- TO DO
When you reach the line containing "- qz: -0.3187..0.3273" in the records below, start copying exactly, and stop once you have copied the line containing "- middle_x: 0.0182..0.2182".

Data items:
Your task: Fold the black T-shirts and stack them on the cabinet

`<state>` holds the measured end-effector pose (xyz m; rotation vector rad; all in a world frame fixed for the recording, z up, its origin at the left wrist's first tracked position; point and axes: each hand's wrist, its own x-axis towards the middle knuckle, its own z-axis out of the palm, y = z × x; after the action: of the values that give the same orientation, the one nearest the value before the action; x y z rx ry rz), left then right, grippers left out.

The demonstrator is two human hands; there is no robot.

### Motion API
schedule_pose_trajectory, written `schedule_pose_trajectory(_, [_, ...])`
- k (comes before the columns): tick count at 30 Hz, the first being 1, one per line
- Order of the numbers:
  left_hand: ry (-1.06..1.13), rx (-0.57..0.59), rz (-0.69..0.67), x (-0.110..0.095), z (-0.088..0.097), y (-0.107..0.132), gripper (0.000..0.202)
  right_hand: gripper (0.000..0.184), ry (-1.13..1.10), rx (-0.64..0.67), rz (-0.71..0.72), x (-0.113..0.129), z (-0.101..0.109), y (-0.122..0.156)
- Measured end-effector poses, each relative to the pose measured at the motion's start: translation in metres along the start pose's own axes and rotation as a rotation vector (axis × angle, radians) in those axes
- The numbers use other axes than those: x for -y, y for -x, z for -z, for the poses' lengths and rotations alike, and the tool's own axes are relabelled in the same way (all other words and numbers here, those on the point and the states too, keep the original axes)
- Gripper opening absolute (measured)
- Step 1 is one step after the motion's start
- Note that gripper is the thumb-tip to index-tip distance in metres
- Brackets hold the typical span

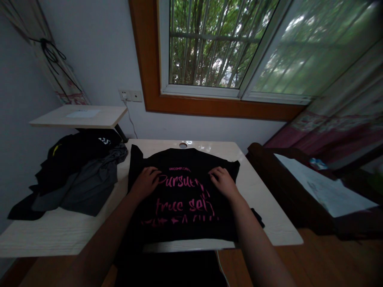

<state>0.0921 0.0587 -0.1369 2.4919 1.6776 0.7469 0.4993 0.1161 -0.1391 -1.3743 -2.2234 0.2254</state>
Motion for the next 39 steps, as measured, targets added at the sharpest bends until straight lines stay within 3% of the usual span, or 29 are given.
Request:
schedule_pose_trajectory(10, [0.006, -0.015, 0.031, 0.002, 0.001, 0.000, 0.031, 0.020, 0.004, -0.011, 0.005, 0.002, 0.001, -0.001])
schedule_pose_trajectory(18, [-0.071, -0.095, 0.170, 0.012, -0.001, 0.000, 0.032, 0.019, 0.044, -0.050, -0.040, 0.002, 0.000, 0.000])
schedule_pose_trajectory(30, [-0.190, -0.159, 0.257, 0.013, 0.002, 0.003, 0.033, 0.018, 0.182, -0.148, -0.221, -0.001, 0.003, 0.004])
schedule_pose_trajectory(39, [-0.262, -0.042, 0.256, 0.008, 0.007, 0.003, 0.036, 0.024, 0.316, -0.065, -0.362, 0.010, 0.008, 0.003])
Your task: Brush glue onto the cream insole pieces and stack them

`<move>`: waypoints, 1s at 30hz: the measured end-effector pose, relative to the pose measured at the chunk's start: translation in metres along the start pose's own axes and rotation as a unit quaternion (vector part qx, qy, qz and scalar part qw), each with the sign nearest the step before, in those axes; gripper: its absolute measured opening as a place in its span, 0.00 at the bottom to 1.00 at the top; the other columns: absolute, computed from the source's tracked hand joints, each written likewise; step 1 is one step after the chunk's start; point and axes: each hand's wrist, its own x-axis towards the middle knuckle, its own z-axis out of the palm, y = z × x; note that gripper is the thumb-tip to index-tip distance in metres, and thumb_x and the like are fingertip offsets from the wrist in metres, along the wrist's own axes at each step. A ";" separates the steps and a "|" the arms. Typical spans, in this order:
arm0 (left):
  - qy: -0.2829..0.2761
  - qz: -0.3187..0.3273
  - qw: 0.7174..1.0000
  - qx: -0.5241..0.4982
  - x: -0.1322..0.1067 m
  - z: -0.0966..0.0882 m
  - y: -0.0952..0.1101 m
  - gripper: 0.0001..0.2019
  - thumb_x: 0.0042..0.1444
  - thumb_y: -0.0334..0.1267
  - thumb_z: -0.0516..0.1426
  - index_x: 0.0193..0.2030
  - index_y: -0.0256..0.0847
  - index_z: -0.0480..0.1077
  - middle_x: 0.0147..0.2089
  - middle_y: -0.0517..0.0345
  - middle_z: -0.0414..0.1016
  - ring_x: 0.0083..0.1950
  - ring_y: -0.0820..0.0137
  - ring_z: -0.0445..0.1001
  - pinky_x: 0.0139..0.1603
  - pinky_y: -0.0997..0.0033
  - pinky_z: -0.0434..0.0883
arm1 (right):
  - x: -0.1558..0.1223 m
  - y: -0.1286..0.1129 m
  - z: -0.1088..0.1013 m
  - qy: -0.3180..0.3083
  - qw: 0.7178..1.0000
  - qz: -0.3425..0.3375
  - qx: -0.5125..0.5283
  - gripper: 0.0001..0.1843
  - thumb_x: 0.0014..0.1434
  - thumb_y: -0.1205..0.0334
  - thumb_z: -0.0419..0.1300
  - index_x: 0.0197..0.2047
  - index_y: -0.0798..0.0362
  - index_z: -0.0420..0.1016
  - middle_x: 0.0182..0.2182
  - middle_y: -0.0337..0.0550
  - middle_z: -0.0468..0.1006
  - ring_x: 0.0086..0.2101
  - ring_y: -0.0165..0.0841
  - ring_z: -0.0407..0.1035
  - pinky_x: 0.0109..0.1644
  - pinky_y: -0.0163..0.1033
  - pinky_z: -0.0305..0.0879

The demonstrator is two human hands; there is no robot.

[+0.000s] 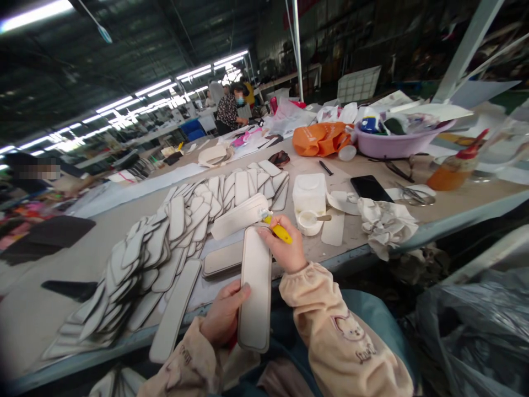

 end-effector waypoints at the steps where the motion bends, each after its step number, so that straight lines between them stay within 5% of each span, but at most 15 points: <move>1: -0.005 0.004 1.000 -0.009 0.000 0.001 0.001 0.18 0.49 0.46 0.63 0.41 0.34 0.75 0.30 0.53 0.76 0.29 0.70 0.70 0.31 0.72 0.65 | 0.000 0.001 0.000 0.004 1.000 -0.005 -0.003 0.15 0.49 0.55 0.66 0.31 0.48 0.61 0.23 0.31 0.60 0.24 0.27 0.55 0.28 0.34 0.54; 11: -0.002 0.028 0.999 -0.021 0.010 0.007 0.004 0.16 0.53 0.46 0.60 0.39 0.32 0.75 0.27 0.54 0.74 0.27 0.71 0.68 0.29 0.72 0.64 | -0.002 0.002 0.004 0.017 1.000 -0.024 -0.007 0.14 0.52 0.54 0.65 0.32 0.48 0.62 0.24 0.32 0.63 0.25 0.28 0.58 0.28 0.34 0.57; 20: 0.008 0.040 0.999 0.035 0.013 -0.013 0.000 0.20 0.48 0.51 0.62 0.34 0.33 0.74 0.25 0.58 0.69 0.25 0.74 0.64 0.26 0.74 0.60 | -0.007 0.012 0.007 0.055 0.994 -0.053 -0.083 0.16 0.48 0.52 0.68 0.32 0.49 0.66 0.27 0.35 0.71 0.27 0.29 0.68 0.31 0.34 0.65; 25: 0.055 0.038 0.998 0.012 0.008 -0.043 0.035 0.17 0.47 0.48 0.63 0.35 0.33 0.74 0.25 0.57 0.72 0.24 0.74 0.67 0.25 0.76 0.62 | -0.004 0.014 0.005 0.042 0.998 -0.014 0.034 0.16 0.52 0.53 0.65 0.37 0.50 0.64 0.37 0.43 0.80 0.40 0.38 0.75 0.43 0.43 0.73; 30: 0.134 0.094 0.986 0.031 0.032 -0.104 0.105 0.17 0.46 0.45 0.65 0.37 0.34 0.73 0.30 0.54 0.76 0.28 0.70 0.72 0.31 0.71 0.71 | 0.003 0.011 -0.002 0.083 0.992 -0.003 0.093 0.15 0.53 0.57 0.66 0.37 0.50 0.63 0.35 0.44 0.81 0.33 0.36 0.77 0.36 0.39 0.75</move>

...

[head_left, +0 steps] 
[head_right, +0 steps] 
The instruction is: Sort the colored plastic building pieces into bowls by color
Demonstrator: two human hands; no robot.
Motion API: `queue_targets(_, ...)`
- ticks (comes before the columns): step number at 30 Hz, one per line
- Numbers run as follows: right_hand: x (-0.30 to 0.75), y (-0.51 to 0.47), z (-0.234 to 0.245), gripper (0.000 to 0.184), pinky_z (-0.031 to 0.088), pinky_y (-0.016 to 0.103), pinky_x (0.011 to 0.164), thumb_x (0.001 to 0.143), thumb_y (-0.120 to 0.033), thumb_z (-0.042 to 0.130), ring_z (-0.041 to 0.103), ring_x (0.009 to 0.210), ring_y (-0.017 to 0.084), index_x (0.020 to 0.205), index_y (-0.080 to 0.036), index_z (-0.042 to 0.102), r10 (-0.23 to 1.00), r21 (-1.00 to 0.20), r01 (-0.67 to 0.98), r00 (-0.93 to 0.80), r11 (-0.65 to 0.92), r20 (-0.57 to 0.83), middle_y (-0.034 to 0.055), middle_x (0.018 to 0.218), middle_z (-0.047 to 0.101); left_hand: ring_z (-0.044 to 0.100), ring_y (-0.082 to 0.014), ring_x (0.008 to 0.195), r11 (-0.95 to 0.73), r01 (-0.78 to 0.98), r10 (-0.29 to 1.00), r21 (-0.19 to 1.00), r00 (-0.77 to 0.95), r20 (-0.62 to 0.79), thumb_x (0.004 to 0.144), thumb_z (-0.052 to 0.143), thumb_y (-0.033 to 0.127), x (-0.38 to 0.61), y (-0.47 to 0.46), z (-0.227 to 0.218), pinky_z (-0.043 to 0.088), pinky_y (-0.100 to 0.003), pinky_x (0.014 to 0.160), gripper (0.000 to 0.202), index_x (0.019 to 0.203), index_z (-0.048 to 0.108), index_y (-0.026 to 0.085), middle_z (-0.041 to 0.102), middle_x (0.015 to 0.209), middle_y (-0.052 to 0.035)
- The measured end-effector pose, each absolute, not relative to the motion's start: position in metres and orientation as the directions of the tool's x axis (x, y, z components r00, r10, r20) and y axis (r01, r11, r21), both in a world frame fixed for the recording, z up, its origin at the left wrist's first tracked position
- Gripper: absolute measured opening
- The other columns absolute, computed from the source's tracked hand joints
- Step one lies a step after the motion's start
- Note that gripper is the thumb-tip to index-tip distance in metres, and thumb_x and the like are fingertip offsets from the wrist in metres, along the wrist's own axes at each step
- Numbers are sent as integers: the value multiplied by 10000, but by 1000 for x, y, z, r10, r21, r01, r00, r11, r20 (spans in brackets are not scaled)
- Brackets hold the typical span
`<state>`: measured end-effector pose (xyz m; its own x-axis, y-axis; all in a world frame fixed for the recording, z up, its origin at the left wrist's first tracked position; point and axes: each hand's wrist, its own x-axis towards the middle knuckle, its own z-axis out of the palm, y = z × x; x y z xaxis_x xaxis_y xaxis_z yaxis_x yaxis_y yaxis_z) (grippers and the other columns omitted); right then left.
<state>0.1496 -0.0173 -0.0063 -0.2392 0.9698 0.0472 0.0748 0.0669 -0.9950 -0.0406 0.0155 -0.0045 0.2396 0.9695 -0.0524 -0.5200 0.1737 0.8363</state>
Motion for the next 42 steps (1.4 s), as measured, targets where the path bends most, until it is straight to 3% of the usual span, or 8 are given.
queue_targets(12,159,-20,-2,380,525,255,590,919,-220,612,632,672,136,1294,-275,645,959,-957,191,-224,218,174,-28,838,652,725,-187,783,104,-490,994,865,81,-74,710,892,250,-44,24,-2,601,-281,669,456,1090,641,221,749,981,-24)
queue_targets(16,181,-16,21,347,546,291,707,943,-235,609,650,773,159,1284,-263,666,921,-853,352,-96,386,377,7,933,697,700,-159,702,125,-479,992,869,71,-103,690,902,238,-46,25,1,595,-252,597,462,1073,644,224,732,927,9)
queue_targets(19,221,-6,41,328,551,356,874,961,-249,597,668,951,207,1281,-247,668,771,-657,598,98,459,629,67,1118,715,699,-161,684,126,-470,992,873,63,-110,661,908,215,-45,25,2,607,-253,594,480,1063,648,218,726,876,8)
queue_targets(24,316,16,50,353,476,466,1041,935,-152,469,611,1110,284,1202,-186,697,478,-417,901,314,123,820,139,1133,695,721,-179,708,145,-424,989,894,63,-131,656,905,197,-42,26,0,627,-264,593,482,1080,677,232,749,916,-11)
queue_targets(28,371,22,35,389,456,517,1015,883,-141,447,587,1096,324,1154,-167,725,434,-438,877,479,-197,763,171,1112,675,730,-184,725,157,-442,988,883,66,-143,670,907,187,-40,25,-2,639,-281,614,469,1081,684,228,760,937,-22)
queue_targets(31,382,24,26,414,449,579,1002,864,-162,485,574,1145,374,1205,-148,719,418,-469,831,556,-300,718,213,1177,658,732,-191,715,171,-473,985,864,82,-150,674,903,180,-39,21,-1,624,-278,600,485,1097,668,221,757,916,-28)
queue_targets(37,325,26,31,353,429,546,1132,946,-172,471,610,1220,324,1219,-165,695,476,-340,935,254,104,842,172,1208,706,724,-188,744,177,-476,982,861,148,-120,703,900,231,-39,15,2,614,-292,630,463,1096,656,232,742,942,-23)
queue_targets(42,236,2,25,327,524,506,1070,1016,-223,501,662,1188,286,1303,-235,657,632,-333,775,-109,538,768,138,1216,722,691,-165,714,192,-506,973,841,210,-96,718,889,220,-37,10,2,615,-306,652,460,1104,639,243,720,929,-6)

- TASK ANSWER
  - qz: -0.3187..0.3273
  - qw: 0.7174..1.0000
  - qx: -0.5241..0.4982
  - x: -0.1322..0.1067 m
  - z: -0.0966..0.0882 m
  - y: -0.0952..0.1101 m
  - gripper: 0.0001..0.2019
  - thumb_x: 0.0042..0.1444
  - thumb_y: -0.0334..0.1267
  - thumb_z: -0.0516..0.1426
  - index_x: 0.0193..0.2030
  - index_y: -0.0256..0.0847
  - index_z: -0.0480..0.1077
  - middle_x: 0.0147..0.2089
  - middle_y: -0.0517..0.0345
  - middle_z: -0.0414..0.1016
  - ring_x: 0.0083..0.1950
  - ring_y: -0.0820..0.0137
  - ring_z: -0.0445..0.1001
  - pinky_x: 0.0139..0.1603
  - pinky_y: -0.0997..0.0033
  - pinky_z: -0.0434..0.0883
arm1 (right):
  - x: -0.1558..0.1223 m
  - y: -0.1286..0.1129 m
  - z: -0.1088..0.1013 m
  - qy: -0.3180..0.3083
  - qw: 0.7178..1.0000
  - qz: -0.3425..0.3375
  - qx: -0.5125..0.5283
  - gripper: 0.0001..0.1843
  - thumb_x: 0.0014..0.1434
  - thumb_y: -0.1205..0.0334
  - thumb_z: -0.0419..0.1300
  - index_x: 0.0197..0.2047
  - index_y: -0.0798..0.0362
  - index_z: -0.0420..0.1016
  - middle_x: 0.0182..0.2182

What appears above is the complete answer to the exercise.